Primary pulmonary hypertension (PPH) is termed precapillary pulmonary hypertension or, more recently, idiopathic pulmonary arterial hypertension (IPAH). In the United States, an estimated 500 to 1,000 new cases of primary pulmonary hypertension are diagnosed each year. he greatest number is reported in women between ages 20 and 40. However, men and women in all age ranges — as well as very young children — can develop PPH.
What is Primary Pulmonary Hypertension? Mostly known as Primary or unexplained pulmonary hypertension (PPH) is a rare lung disorder in which the blood pressure in the pulmonary artery rises far above normal levels for no apparent reason. The pulmonary artery is a blood vessel carrying oxygen-poor blood from the right ventricle (one of the heart’s pumping chambers) to the lungs. In the lungs, the blood picks up oxygen, and then flows to the heart’s left side, where the left ventricle pumps it to the rest of the body through the aorta. Normal average (also called “mean”) pulmonary artery pressure is about 14 mm Hg at rest. In patients with PPH, the average blood pressure in the pulmonary artery is greater than 25 mm Hg at rest and greater than 30 mm Hg during exercise. This abnormally high pressure (pulmonary hypertension) is linked with changes in the small blood vessels in the lungs. These changes increase resistance to blood flowing through the vessels. This increased resistance puts a strain on the right ventricle, which now must work harder than usual to move enough blood through the lungs. Hypertension is a well known medical term for abnormally high blood pressure. “Primary” means that there are no other diseases of the heart or lungs causing the high blood pressure (BP). For this reason the name of this disorder is Primary Pulmonary Hypertension (PPH).

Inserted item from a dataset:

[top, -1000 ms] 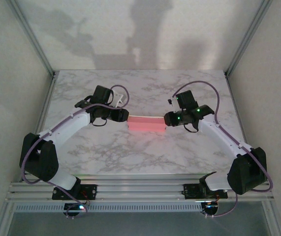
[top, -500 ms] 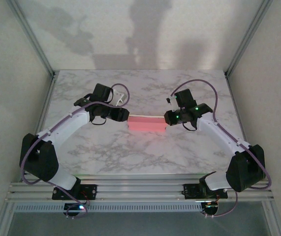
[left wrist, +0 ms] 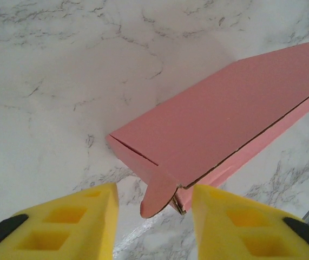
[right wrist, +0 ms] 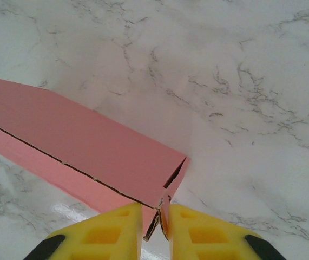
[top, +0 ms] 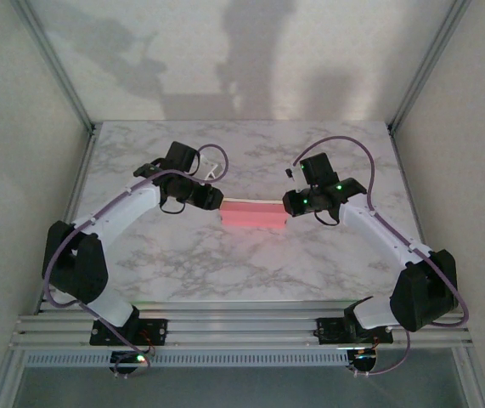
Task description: Fold the paper box
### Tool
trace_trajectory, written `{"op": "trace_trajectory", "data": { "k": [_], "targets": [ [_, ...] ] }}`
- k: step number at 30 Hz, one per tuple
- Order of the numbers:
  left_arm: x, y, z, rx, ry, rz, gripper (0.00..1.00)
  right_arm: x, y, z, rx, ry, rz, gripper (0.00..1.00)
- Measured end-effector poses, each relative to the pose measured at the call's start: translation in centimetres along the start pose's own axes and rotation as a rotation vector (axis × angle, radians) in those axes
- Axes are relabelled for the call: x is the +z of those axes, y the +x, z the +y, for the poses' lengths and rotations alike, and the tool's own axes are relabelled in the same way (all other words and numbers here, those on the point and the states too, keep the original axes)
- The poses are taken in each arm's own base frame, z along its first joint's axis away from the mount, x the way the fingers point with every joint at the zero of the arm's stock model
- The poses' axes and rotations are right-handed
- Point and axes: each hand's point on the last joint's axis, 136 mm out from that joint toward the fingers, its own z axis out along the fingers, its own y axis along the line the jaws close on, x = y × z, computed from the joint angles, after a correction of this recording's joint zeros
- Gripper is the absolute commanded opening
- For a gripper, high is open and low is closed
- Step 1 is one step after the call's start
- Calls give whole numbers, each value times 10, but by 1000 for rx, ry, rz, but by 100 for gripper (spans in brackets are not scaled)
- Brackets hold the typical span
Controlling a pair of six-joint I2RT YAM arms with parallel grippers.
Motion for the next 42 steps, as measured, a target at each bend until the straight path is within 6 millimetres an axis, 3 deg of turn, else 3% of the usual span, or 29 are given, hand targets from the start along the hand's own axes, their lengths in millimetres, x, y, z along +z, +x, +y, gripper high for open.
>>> {"op": "trace_trajectory", "data": {
  "k": [4, 15, 42],
  "targets": [
    [0, 0, 0, 3, -1, 3, 29, 1, 1, 0, 1, 0, 4, 19],
    [-2, -4, -11, 1, 10, 2, 8, 3, 1, 0, 2, 1, 9, 15],
    [9, -13, -17, -237, 45, -38, 2, 3, 1, -4, 15, 48, 3, 8]
  ]
}}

What are the causes of Primary Pulmonary Hypertension? The cause of primary pulmonary hypertension is unknown. Some cases are caused by a genetic defect. The small arteries of the lung narrow throughout the lungs. Pulmonary hypertension is the result of greater resistance to blood flow. As a result of the increased workload caused by this resistance, the right side of the heart becomes enlarged. Eventually, progressive heart failure may develop. This disease is rare. It affects more women than men.

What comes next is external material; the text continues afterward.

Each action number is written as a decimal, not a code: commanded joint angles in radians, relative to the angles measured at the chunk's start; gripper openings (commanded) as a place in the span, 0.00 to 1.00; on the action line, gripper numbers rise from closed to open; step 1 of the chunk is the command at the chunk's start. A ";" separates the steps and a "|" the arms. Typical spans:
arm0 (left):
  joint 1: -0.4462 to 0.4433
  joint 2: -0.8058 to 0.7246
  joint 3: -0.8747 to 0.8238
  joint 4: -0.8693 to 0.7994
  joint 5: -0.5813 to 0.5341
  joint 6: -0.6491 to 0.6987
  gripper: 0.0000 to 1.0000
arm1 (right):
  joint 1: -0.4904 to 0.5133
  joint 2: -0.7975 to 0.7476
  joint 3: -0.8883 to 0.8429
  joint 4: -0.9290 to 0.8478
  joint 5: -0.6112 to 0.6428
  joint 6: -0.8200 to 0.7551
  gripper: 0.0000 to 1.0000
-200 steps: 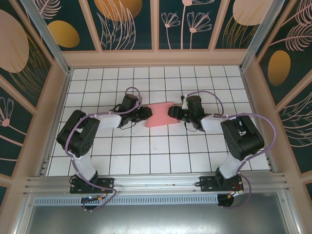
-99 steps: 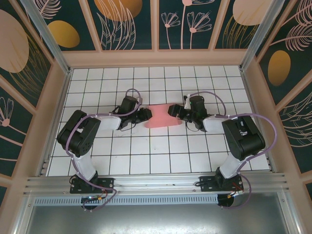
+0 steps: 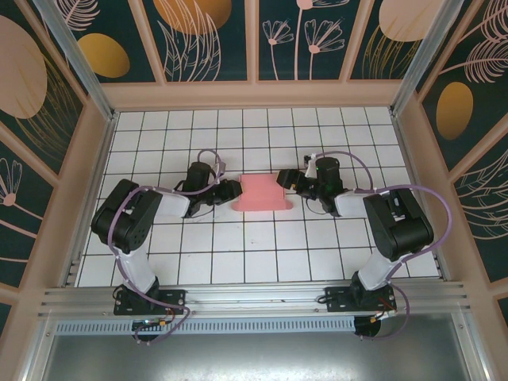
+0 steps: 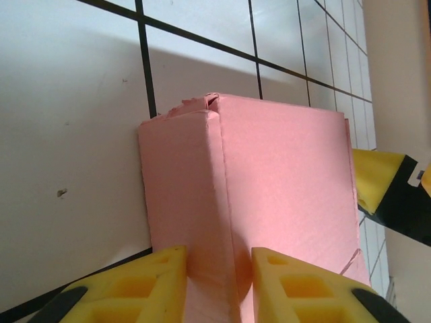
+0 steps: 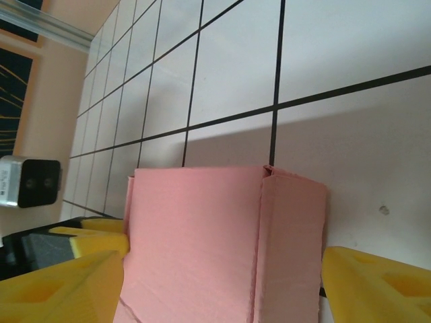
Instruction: Fold the paper box
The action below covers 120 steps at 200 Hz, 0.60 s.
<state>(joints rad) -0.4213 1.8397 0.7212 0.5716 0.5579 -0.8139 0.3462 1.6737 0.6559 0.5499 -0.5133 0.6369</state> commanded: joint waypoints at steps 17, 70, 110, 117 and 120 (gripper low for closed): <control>0.018 0.043 -0.048 0.117 0.093 -0.055 0.28 | -0.009 -0.012 -0.025 0.069 -0.061 0.042 0.78; 0.036 0.070 -0.068 0.180 0.128 -0.084 0.26 | -0.011 -0.009 -0.056 0.051 -0.051 0.073 0.81; 0.055 0.092 -0.088 0.233 0.147 -0.109 0.24 | -0.012 -0.013 -0.089 0.093 -0.075 0.103 0.83; 0.057 0.097 -0.090 0.239 0.150 -0.113 0.24 | -0.011 -0.013 -0.091 0.098 -0.081 0.107 0.83; 0.058 0.099 -0.091 0.243 0.152 -0.117 0.24 | -0.010 -0.013 -0.093 0.100 -0.083 0.108 0.83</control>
<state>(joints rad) -0.3767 1.9015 0.6540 0.7864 0.6895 -0.9054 0.3435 1.6737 0.5819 0.5999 -0.5621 0.7174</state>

What are the symptoms Primary Pulmonary Hypertension? The following are the most common symptoms for pulmonary hypertension. However, each individual may experience symptoms differently. Symptoms may include:
- difficulty in breathing (dyspnea)
- fainting spells (syncope)
- swelling in the ankles or legs (edema)
- bluish lips and skin (cyanosis)
- chest pain (angina)
- racing pulse
- trouble getting enough air
- palpitations, strong throbbing sensations brought on by increased heart rate
More severe symptoms indicate a more advanced disease. In advanced stages, the patient:
- is able to perform minimal activities.
- has symptoms even when resting.
- may become bedridden if the disease becomes worse.
The symptoms of primary pulmonary hypertension may resemble other conditions or medical problems. Consult your physician for a diagnosis.
What is the treatment of Primary Pulmonary Hypertension? Primary Pulmonary Hypertension does not have a proper cure. The treatment administered helps to relieve the symptoms and further retards the progress of the disease. The purpose of treatments is to keep at bay any complications that may be involved with the condition.
Blood pressure medicine and diuretics get rid of excess fluid that gets accumulated example Lasix.
But it must be kept in mind that these medicines must be cautiously used, so that the chances of dehydration are minimized. The calcium channel blockers such as nifedipine help the muscles to relax in the blood vessel walls. This proves helpful for the proper functioning of the right side of our heart. Blood pressure medication also helps keep heart rate and blood pressure under control.
Other primary pulmonary hypertension natural treatments include:
1) Prostacycline, is effective in decreasing resistance to blood flow and dilating blood vessels of the lungs.
2) Inhaling nitric oxide relaxes blood vessels in the lungs and does not affect the blood vessels of the rest of the body. Sildrafil is another investigational drug used alongside nitric oxide inhalation treatment.
3) Using Bosentan may help reduce blood pressure.
Along with the treatments there must be regular blood pressure readings with attention towards changes in overall health and monitoring reports thereof. Primary pulmonary hypertension natural treatments also help in the treatment of high blood pressure.